En el mundo percibido pero objetivo, es decir, aislado de la semiosis que lo produce, hemos encontrado sucesivamente los materiales, las morfologías y las formas simbólicas. Todos los materiales, morfologías y convenciones simbólicas tienen una forma que le es propia. En el mundo fenomenológicamente concebido, y por lo tanto semiotizado, hemos distinguido, a partir de la noción original de huella, las formas indiciales, icónicas y, necesariamente, simbólicas. El Esquema 2 resume nuestro recorrido.

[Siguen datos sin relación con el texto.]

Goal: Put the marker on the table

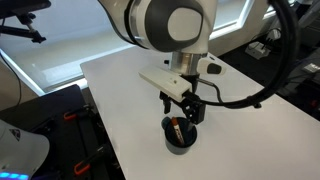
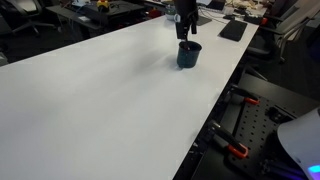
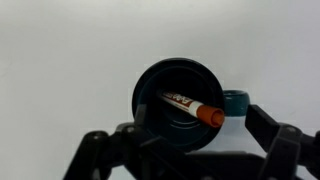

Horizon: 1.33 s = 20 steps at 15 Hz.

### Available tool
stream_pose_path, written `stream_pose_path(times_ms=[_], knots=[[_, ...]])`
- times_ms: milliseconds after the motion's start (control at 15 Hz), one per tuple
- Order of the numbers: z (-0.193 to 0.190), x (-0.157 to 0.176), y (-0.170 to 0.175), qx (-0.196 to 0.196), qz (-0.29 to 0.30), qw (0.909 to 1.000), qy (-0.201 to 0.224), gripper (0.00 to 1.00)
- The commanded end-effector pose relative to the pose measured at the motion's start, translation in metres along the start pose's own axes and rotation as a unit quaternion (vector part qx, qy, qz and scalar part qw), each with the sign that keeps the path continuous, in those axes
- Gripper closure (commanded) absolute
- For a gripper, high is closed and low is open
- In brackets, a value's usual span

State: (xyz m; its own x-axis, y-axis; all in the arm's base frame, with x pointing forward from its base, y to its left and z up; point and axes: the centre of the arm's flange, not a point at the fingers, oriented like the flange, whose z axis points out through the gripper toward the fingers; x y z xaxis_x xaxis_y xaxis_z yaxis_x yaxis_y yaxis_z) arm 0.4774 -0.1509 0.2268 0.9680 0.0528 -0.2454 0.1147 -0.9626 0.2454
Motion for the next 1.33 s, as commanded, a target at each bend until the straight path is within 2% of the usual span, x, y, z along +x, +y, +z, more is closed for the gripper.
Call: stream_pose_path(times_ms=[0,67,200,267,333,600,667,733,867,1267], knots=[[0.003,0.008,0.005,0.004,0.008,0.9999,-0.009,0.0],[0.004,0.01,0.005,0.003,0.012,0.9999,-0.01,0.05],[0.007,0.012,0.006,0.002,0.013,0.9998,-0.012,0.21],[0.008,0.013,0.006,0.001,0.014,0.9998,-0.012,0.22],[0.008,0.015,0.006,0.001,0.015,0.9998,-0.013,0.29],[0.01,0.017,0.006,0.0,0.015,0.9998,-0.016,0.03],[0.011,0.017,0.006,0.0,0.016,0.9997,-0.016,0.03],[0.011,0.018,0.005,0.0,0.017,0.9997,-0.016,0.21],[0.012,0.019,0.005,-0.002,0.016,0.9997,-0.016,0.31],[0.012,0.022,0.006,-0.003,0.018,0.9997,-0.015,0.78]])
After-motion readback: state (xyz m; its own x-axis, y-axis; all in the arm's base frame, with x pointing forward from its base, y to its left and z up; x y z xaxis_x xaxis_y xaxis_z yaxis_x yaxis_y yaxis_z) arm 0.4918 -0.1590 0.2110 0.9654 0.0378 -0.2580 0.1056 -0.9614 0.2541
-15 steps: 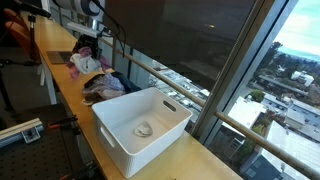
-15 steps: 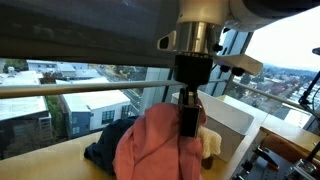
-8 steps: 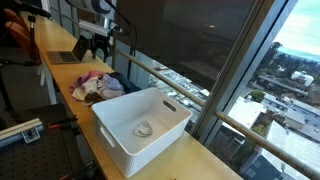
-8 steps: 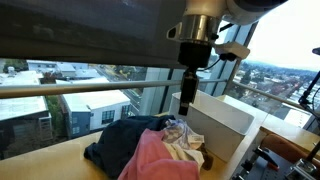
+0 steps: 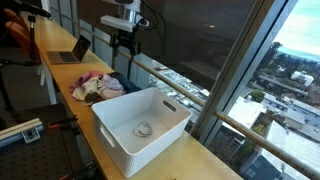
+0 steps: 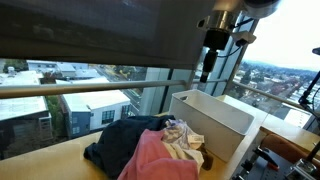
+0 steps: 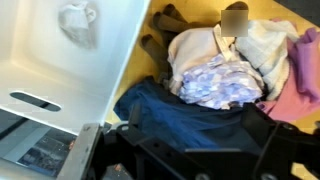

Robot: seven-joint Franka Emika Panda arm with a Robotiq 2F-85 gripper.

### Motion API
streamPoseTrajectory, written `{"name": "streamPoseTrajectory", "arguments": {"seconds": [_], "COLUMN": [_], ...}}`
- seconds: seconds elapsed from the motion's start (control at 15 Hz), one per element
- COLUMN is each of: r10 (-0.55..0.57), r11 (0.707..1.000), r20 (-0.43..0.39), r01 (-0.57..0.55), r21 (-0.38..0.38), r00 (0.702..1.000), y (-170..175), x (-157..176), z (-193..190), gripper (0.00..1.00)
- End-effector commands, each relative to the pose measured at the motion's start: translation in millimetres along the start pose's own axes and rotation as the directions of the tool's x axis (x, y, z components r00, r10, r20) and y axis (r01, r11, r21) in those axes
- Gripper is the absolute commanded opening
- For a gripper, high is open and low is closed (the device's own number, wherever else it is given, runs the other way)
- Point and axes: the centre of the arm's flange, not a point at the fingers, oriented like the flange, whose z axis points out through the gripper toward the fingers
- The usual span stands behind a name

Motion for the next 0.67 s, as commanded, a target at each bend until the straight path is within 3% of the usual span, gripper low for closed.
{"name": "streamPoseTrajectory", "arguments": {"seconds": [0.0,0.6], "r10": [0.021,0.089], "r11": [1.000,0.989], "r20": [-0.031,-0.195], "r01": [-0.021,-0.110], "r21": [0.000,-0.099], "r00": [0.999,0.977], "y": [55.1,177.0], "x": [-30.0,-54.9], "z": [5.9,14.6], "gripper": [1.00,1.00]}}
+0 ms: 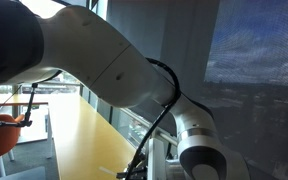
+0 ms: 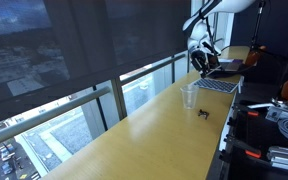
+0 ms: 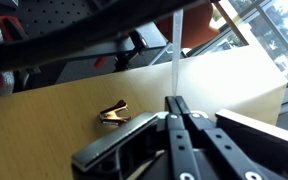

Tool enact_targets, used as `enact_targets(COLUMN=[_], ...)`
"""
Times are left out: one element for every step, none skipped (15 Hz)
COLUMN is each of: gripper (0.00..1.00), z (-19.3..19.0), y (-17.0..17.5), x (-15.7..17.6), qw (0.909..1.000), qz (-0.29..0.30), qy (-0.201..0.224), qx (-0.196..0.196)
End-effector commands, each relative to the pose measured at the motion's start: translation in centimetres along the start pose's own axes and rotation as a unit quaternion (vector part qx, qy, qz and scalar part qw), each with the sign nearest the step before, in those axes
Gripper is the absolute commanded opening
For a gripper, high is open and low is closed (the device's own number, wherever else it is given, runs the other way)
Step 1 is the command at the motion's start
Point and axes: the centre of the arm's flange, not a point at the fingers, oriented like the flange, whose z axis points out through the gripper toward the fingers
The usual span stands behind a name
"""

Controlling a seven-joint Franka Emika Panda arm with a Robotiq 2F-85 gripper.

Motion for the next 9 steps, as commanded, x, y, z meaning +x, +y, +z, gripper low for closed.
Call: enact_targets(gripper=[0.02, 0.0, 0.0, 0.0, 0.0, 0.0, 0.0, 0.0, 0.0], z=[-1.8, -1.8, -1.6, -1.3, -1.1, -0.9, -0.7, -0.5, -0.5], y=[0.2, 0.5, 0.7, 0.8, 0.9, 0.9, 0.8, 0.8, 0.8], x=[0.6, 0.6, 0.6, 0.6, 0.6, 0.7, 0.8, 0.9, 0.9], qw=[0.9995, 0.9993, 0.9991, 0.9988, 0.9985, 0.9984, 0.9982, 0.998, 0.9979], qz=[0.004, 0.004, 0.005, 0.005, 0.005, 0.004, 0.003, 0.003, 0.004], qy=[-0.007, -0.011, -0.012, -0.019, -0.025, -0.028, -0.031, -0.033, -0.034], qx=[0.03, 0.036, 0.039, 0.044, 0.048, 0.05, 0.052, 0.054, 0.055])
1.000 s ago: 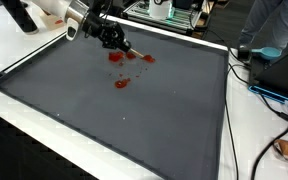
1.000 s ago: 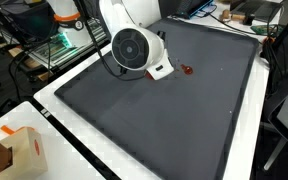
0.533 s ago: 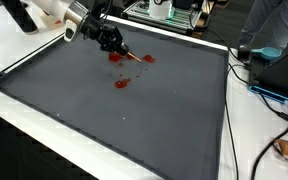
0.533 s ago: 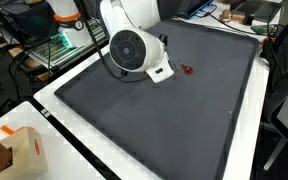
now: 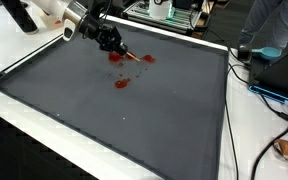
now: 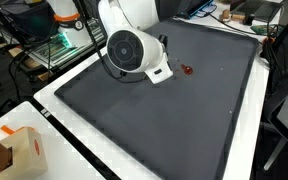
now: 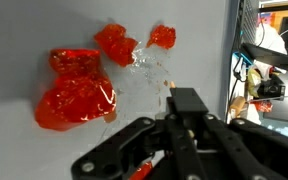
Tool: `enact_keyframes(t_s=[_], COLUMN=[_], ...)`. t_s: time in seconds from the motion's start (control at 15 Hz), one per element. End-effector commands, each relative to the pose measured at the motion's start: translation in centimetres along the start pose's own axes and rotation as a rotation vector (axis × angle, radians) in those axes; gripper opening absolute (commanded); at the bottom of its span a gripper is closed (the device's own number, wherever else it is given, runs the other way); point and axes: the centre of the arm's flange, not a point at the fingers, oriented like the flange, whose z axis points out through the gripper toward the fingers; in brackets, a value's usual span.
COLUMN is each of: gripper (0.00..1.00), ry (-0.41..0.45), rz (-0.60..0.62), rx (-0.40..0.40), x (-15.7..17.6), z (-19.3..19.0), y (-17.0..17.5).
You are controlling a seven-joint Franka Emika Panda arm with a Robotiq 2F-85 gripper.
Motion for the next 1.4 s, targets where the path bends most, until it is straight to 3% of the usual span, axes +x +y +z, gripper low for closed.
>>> enact_keyframes(t_s=[0.0,0.53,1.33], gripper=[0.03,0.03,0.03], ry=[0.018,0.005,-0.109], rz=[0.032,0.118,0.308], rx=[-0.001,-0.091,-0.432], x=[-0.5,-0.7,-0.8], z=[-1.1,-3.9,-6.9], y=[-0.6,-3.8,-10.2])
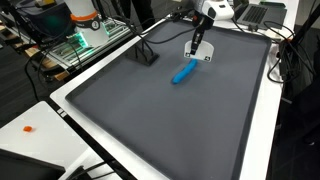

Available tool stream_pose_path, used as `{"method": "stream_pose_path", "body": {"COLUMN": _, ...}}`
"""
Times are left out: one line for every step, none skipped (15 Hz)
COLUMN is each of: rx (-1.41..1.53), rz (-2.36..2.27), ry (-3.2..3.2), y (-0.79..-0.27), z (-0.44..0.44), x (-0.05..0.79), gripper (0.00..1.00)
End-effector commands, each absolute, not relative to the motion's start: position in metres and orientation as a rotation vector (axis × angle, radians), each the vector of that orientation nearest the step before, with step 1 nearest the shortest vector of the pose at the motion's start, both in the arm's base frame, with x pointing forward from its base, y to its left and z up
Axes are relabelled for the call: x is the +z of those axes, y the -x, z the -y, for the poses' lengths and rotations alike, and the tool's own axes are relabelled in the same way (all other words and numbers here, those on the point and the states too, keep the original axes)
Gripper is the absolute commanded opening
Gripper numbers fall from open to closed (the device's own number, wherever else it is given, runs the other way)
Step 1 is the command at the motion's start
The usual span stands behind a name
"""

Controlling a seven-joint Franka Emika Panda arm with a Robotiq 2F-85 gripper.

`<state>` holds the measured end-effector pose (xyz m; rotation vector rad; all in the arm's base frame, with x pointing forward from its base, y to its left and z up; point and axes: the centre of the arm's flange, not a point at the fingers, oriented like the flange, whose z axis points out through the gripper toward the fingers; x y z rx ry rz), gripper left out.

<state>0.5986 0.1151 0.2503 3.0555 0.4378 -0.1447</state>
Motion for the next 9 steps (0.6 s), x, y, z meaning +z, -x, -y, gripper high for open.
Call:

Este esquema y los análisis que aquí se resumen, muestran que la noción de forma es esencialmente dependiente de la perspectiva en la que se inscribe. Hjelmslev ofrece a las formas un contexto sistemático que sólo posee formas simbólicas. La fenomenología del mundo percibido ofrece materias dotadas de cualidades sensibles y morfológicas. Es éste el juego de interexpresiones entre el mundo y la instancia enunciante. Debemos suponer que el mundo posee ciertas características de formas compatibles al menos con nuestros órganos sensoriales. Esta compatibilidad no es, estrictamente hablando, un problema de naturaleza semiótica, sino que se convierte en semiótica cuando las morfologías son remplazadas por íconos. Éstas, por sus características propias —la estabilidad mereológica y la identidad—, son inseparables de una hipótesis ontológica. La cuestión puede formularse así: ¿Qué debemos asumir, en cuanto a las características esenciales del mundo, para que éste pueda ser puesto en imagen? O, de igual modo: ¿Existen formas a las que se les pueda llamar, en estricto sentido, ontológicas? Aunque no ahondaremos aquí en cuestiones propiamente ontológicas, es importante señalar su presencia de fondo.
Para finalizar, insistiremos sobre la función que atribuimos a la noción de forma simbólica. Las formas simbólicas son diversas pero todas tienen, por característica esencial, asumir la función semiótica, pues estabilizan la relación entre expresión y contenido. Hemos visto, sin embargo, que algunas de estas formas pueden permanecer sin contenido, o al menos sin otro contenido que no sea el analítico (las tautologías). Por el contrario, hemos reconocido como una constante que un contenido siempre demanda una expresión. Por esta razón es importante notar que todas las formas dotadas de un contenido, como las morfologías y los íconos, tienen necesariamente un componente simbólico. Por lo tanto, no debemos concluir a partir de nuestros esquemas que existen diferentes tipos de signos, como si la forma indicial, forma icónica y forma simbólica pudieran ser separadas entre sí. Es necesario comprender que todo contenido puede tomar formas de expresión diversas. El Esquema 2 muestra formas de expresión que pueden resultar de la manifestación de contenidos y, por esta razón, pueden poseer una dimensión simbólica. Las formas que hemos distinguido entran todas en la expresión del sentido pero según modalidades diferentes. Lo importante es definir los puntos de vista a partir de los cuales las formas empíricamente semejantes pueden tener funciones diversas. Los tres puntos de vista que hemos distinguido son: el punto de vista del sistema, el punto de vista de la fenomenología de la percepción y el punto de vista semiótico. Todos ellos contribuyen, cada cual a su manera, a la producción del sentido pero con resultados sensiblemente diferentes.